Glosarium AI
Kamus lengkap Kecerdasan Buatan
Belief Propagation Algorithm
Exact message-passing algorithm for trees and approximate for graphs with cycles, calculating marginal beliefs by propagating information between neighboring nodes.
Bayesian Networks
Directed probabilistic graphical models representing conditional dependencies between random variables, used for reasoning under uncertainty and decision making.
Markov Networks
Undirected probabilistic graphical models where edges represent mutual dependencies, characterized by Gibbs distributions and global Markov properties.
Evidence
Observed information about certain model variables, used to condition inference calculations and update probability distributions of unobserved variables.
Marginal Computation
Fundamental operation consisting of calculating the probability distribution of a subset of variables by integrating over all other variables in the model.
Hugin Algorithm
Specific implementation of exact inference in junction trees, using bidirectional message propagation for optimal marginal computation.
Shafer-Shenoy Algorithm
Variant of exact inference in junction trees explicitly separating collection and distribution phases, avoiding division by potential zeros.
Cliques
Subsets of nodes forming complete subgraphs in a graph, playing a central role in constructing junction trees and organizing computations.
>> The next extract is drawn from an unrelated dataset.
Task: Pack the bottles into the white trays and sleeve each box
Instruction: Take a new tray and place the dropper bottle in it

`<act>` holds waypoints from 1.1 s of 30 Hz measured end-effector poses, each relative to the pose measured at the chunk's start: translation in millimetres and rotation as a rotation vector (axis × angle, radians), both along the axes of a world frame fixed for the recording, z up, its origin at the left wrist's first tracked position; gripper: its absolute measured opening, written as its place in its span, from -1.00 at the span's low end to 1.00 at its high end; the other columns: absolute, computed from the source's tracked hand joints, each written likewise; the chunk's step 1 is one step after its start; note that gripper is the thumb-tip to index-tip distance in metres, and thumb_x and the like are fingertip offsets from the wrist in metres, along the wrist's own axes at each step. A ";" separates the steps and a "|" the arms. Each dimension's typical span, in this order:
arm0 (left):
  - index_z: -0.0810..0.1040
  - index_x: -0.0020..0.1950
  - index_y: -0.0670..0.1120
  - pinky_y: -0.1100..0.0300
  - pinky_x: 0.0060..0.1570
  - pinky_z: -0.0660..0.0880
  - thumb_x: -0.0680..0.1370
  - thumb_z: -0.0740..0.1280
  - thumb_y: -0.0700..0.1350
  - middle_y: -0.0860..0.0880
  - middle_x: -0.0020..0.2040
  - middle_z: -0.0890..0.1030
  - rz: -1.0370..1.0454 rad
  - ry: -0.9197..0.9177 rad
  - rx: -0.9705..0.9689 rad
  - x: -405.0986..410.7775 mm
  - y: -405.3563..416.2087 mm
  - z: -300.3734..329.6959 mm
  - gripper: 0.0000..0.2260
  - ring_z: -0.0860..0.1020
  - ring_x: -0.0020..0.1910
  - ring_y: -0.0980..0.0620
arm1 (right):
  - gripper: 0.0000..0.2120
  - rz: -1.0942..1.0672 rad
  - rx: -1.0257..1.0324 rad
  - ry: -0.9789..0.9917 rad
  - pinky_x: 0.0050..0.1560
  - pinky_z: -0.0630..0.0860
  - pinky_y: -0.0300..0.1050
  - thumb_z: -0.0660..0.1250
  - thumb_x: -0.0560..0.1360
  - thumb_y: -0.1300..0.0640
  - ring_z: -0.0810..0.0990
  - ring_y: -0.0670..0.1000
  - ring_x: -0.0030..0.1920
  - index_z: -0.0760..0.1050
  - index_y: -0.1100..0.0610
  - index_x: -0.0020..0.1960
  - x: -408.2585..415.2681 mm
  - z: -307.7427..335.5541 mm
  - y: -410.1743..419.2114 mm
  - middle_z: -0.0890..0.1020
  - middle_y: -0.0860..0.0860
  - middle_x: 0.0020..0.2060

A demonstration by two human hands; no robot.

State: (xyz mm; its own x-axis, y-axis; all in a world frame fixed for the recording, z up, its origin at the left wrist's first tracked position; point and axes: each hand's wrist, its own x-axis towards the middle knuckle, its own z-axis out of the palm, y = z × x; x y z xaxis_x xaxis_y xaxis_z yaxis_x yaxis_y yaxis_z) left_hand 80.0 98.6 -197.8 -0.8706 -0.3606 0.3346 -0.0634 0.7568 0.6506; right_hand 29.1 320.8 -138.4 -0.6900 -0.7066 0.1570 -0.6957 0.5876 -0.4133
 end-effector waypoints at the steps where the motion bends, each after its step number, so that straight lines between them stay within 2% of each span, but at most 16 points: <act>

Exponential time complexity
Intrinsic property of exact inference in general graphical models, where computation time grows exponentially with the size of cliques or the treewidth of the graph.
Treewidth
Structural complexity measure of a graph that determines the efficiency of exact inference, defined as the maximum size of cliques minus one in an optimal tree decomposition.
Factorization
Decomposition of a complex joint probability distribution into a product of simpler factors, exploiting the conditional independence properties of the graphical model.